D. It has shown that broader and broader layers of the Arab masses are ready to express in an effective way their solidarity with the Palestinian people and the Palestinian resistance, both against the regimes of their own countries and against Israel and the American administration. It has shown, moreover, that many people in the world to are ready to express their active solidarity with the Palestinian people, in particular in the face of the monstrous crimes perpetrated by Israel.

E. It has furthermore demonstrated the danger that this regime, as it exists at present, constitutes for world peace, especially since it possesses weapons of mass destruction. And the leader of an influential party (“Israel Our Home”) did not hesitate to ask for them to be used and for Gaza to be burned with nuclear weapons!

I hope that the gravity of what recently happened in Gaza is sufficient to push us, as an international revolutionary movement, to rise to the level of the tasks that are necessary and to express our attitude by defining a firm position in relation to the Zionist state and to the long-term solution, a position which is obligatory for all the sections of the International. So this seminar should reach an agreement on at least a preliminary draft of the elements of this position, so that the International Committee which will meet in a few days’ time puts it on its agenda and recommends making it one of the fundamental questions that the next congress will discuss, and on which it will take decisions that will hopefully be those that are appropriate.
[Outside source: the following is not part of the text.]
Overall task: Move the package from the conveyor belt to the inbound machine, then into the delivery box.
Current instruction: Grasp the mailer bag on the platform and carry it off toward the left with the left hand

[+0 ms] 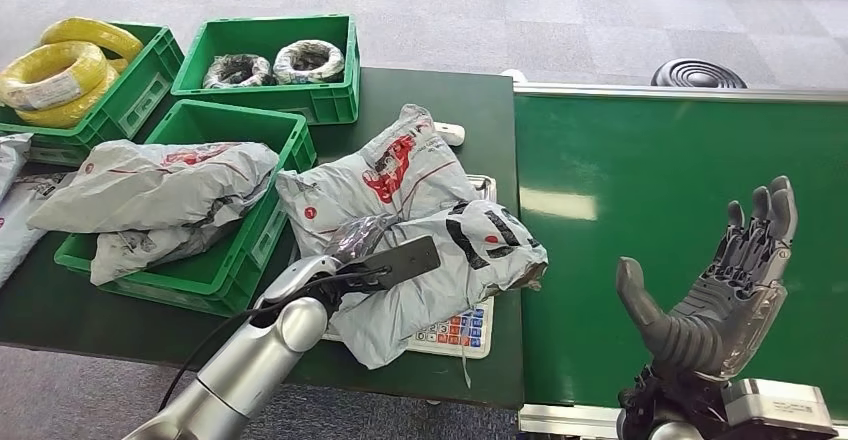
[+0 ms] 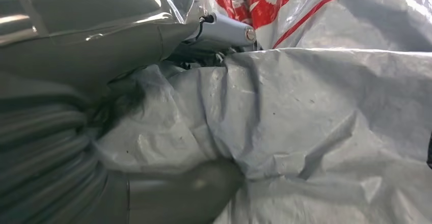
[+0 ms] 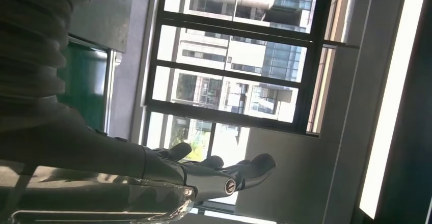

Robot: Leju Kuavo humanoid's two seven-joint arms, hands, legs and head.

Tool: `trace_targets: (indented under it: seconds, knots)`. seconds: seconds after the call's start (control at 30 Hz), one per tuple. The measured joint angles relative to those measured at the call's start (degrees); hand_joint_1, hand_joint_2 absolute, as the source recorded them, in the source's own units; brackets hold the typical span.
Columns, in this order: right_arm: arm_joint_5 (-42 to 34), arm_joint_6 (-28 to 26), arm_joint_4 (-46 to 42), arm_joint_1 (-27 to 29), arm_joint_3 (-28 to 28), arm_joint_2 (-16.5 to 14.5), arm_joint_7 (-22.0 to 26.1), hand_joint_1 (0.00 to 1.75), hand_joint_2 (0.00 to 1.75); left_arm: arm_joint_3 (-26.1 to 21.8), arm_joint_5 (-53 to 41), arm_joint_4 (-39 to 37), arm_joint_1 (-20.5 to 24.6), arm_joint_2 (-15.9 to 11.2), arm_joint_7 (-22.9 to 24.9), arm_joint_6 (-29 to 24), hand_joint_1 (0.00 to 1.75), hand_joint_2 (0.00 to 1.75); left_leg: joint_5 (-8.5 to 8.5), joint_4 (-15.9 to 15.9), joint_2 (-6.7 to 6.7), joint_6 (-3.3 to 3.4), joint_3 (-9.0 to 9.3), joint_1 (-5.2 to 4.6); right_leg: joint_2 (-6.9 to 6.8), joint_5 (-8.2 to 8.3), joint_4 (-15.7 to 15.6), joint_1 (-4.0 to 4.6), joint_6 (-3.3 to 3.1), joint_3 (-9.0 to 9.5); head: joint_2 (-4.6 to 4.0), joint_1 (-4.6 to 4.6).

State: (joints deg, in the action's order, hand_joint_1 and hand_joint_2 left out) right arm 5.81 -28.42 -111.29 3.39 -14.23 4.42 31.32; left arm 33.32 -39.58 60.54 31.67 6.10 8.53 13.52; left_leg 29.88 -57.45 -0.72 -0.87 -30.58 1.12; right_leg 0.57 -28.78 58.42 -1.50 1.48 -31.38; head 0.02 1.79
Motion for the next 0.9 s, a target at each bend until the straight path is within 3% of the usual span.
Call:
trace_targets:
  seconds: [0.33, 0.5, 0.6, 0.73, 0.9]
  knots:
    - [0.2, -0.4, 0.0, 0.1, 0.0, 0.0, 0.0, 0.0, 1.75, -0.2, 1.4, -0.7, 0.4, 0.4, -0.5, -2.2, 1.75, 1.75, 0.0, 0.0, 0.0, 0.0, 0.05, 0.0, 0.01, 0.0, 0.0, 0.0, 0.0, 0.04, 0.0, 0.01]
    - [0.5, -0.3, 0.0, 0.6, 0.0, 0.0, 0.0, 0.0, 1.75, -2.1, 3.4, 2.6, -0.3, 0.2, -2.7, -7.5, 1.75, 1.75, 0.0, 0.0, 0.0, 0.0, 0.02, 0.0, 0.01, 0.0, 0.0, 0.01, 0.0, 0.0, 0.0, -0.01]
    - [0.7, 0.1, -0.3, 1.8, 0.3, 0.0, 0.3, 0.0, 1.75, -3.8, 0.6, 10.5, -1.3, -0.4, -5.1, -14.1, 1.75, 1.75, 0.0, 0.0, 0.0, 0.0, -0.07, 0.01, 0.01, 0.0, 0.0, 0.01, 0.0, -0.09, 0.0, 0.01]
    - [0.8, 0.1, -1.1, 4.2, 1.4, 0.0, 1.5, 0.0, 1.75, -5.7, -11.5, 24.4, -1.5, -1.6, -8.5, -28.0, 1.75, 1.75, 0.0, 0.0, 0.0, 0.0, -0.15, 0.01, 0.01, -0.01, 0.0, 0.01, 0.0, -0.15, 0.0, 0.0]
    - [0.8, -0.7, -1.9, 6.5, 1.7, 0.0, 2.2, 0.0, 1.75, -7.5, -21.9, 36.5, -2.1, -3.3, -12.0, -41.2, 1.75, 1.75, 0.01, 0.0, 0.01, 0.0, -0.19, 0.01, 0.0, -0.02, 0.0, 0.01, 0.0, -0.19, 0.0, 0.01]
Before exploring the elements of this solution, I believe that we need to highlight a certain number of ideas and basic principles whose expression will help us to develop a conception that attains maximum clarity and universality. These elements are:

Firstly: The need to accelerate everything that is likely to bring closer the moment when the Palestinian people will be able to freely exert its right to self-determination, over all its historic territory, before the repercussions of the present status quo lead to great catastrophes which could take on a universal character in the not too distant future.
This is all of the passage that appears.